Para tomar um exemplo, a enshittification da mídia social resulta do cercamento legal dos efeitos da rede como uma fonte de renda, artificialmente aumentando os custos de transição e, assim, permitindo donos de corporação criar plataformas “Death Star” cercadas por muros. Por outro lado, a maneira de prevenir tal enshittification e tal cercamento totalitário é o que Cory Doctorow chama de “adversarial interoperability”: eliminar as barreiras legais e artificiais, permitindo, assim, que as pessoas construam suas próprias instâncias acima ou fora das plataformas do Facebook, Twitter, Uber, Amazon, etc., sem sua permissão.

O mesmo é verdadeiro da maioria dos aspectos tóxicos da globalização corporativa, que não são o resultado da produção ou do transporte de tecnologias, mas da estrutura social. A “vantagem comparativa” que guia o outsourcing e o offshore é uma vantagem artificial, resultante de intervenções do estado que fazer a viagem de longa distância artificialmente baratas (massivos subsídios de transporte, uma política externa focada em controla recursos de combustíveis fósseis, etc.) e facilitar o monopólio legal sobre design de produtos disponibilizados [contracted out] para empresas nominalmente independentes (acordos draconianos de propriedade intelectual global, que permitem que uma corporação de “manufatura” terceirize toda a produção para contratantes nominalmente independentes, enquanto mantêm o único direito legal de autorizar a produção de dados designs e dispor do produto). A “eficiência” primária buscada pelo capital ocidental no Terceiro Mundo é barata, trabalho facilmente explorável – trabalho que é, de fato, tão hábil ou mais hábil que muito do trabalho nos países ocidentais. E terceirizar a produção [export production] para onde há trabalho barato é artificialmente viável por causa das intervenções acima mencionadas. Sendo ausentes os subsídios de transportes e as leis de propriedade intelectual [IP laws], fábricas na ásia poderia simplesmente desrespeitar as patentes ocidentais e produzir bens idênticos para vender aos seus próprios mercados domésticos a uma fração do preço vigente, ao invés de vendê-los por uma merreca e terem seu preço aumentado em centenas de vezes por cento nas prateleiras do Walmart. E, sob tais circunstâncias, com todos os custos totalmente internalizados e as barreiras artificiais à produção removidas, seria mais eficiente realocar a produção de uma maior parte dos bens consumidos no Ocidente.
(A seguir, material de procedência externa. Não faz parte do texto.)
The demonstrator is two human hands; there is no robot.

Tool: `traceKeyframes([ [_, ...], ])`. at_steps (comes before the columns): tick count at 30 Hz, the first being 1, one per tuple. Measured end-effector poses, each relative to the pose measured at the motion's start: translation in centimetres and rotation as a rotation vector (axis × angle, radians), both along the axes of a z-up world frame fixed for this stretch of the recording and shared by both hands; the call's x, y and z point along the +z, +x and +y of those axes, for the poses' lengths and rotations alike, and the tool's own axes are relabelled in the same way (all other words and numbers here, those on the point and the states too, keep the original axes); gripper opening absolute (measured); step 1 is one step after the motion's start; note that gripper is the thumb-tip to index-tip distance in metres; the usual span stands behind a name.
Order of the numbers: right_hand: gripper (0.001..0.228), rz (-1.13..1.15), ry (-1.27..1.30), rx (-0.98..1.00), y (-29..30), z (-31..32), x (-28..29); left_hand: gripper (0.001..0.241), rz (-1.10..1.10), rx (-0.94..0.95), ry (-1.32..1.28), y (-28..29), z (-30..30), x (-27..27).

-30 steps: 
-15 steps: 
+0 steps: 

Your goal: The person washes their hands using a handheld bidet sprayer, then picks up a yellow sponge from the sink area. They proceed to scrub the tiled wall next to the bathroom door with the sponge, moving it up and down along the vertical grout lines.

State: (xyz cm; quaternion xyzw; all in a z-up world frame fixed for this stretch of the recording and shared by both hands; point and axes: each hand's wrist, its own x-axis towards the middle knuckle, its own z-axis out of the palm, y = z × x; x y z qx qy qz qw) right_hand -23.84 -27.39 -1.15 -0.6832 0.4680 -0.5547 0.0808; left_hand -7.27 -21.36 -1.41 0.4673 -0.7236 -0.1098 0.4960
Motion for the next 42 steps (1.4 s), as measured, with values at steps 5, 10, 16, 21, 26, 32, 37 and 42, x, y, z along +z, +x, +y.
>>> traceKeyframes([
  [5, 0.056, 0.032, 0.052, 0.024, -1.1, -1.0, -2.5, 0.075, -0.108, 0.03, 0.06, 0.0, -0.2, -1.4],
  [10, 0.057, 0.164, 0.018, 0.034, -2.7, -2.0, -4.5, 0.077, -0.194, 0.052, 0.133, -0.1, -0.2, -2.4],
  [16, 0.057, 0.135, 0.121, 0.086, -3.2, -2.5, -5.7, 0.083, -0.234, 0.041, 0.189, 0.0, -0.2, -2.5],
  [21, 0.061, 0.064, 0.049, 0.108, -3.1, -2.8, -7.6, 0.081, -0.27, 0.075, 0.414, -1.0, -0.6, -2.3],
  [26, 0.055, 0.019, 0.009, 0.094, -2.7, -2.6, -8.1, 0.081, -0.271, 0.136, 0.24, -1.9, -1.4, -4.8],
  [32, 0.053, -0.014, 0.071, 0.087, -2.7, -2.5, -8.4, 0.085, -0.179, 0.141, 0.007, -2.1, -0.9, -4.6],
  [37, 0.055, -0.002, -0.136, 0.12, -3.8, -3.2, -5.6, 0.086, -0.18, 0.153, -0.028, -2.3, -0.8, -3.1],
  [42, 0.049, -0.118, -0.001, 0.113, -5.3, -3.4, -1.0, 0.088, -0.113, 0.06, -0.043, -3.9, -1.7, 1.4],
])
Obviamente, não estou dizendo que o protecionismo é bom ou que o comércio internacional é ruim. O que é ruim são as eficiências ilusórias provenientes das externalidades e da escassez artificial.

O que se precisa, em última instância, é desfiar do capital sua habilidade de perseguir um modelo de crescimento extensivo baseado no crescimento eternamente crescente de recursos e de cercar as eficiências que ele cria como uma fonte de renda, e passá-las aos consumidores [and passing them along to the consumers]. Assim como os Diggers derrubaram as paredes físicas há quase 400 anos atrás, e começaram a cultivar bens comuns reivindicados, nós temos de derrubar as paredes legar e reivindicar para nós mesmos os benefícios criados por nosso próprio intelecto coletivo.